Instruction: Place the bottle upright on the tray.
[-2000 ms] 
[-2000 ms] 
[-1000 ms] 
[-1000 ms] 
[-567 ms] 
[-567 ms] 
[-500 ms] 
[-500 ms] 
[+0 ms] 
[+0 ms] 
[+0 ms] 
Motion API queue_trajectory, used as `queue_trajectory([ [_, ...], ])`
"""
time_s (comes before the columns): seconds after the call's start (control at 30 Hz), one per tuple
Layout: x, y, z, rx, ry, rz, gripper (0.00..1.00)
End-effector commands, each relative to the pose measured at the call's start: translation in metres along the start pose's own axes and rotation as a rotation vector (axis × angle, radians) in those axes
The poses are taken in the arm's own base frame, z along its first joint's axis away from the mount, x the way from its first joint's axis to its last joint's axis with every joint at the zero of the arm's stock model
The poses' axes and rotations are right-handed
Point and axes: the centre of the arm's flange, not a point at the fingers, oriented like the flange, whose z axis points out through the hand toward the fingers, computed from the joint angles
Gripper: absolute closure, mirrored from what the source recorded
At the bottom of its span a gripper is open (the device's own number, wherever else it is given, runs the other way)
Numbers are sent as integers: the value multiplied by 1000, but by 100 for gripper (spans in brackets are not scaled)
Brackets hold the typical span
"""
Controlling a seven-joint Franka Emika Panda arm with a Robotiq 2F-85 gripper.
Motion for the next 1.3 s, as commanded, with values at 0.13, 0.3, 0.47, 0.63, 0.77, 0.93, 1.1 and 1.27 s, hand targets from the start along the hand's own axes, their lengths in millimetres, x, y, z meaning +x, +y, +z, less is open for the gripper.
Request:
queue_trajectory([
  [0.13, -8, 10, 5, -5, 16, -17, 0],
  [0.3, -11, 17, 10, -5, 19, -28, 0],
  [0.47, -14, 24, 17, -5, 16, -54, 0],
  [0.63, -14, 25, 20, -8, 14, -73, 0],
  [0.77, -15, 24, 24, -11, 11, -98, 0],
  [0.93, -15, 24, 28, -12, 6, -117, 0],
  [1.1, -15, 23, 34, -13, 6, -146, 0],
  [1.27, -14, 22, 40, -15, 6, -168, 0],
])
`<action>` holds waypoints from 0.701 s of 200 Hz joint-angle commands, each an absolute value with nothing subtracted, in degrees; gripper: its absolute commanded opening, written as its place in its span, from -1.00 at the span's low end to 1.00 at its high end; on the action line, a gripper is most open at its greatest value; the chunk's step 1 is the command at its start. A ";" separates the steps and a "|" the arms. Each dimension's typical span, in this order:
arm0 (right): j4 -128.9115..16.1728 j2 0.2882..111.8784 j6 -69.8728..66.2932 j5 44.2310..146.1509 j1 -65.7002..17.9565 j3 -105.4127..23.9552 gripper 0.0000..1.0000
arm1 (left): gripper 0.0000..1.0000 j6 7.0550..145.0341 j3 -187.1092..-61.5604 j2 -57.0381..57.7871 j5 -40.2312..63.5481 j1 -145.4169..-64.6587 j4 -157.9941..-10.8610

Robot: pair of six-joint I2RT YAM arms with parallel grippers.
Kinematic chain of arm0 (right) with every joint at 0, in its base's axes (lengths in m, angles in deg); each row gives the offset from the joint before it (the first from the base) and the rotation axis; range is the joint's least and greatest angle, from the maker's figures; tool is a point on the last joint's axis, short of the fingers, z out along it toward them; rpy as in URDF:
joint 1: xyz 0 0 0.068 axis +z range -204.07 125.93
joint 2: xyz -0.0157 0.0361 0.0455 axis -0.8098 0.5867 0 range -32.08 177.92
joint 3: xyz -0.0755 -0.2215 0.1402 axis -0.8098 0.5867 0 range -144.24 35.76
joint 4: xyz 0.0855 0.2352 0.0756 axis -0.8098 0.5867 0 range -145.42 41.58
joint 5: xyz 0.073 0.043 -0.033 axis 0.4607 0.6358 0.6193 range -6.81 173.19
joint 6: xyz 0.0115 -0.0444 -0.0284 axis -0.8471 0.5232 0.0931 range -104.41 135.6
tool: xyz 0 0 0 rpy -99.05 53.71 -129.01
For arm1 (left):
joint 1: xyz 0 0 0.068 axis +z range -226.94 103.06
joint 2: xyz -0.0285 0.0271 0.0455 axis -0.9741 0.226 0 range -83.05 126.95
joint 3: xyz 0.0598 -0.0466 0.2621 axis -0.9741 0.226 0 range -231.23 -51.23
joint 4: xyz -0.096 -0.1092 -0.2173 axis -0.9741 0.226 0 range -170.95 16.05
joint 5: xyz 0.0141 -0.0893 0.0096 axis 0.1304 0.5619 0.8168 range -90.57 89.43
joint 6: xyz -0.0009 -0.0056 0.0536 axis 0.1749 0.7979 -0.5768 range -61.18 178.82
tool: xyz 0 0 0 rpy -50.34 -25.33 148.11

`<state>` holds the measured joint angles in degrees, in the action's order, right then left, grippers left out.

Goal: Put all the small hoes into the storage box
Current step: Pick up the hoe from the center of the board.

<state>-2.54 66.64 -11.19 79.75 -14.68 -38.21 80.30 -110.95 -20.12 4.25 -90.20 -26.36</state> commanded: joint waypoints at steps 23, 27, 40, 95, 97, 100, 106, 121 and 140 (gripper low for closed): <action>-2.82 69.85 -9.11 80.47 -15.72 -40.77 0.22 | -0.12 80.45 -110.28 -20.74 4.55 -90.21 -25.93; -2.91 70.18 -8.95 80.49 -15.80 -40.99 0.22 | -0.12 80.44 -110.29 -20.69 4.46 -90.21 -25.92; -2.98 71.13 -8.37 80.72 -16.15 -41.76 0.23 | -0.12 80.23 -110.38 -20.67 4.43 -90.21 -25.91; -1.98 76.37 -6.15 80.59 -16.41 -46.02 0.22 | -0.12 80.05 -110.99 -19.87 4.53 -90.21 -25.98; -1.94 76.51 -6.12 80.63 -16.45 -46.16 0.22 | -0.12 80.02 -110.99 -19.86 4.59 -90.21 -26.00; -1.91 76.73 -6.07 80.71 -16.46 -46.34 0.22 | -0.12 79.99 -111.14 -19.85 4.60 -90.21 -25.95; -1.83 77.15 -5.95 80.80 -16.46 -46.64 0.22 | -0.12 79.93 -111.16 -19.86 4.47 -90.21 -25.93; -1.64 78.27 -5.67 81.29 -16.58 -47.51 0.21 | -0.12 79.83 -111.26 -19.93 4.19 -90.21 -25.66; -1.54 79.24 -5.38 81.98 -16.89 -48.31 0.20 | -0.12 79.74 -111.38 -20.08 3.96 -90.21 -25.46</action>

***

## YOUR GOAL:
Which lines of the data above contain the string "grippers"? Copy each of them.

## EXERCISE SOLUTION:
Robot: pair of six-joint I2RT YAM arms with parallel grippers.
`<state>` holds the measured joint angles in degrees, in the action's order, right then left, grippers left out.

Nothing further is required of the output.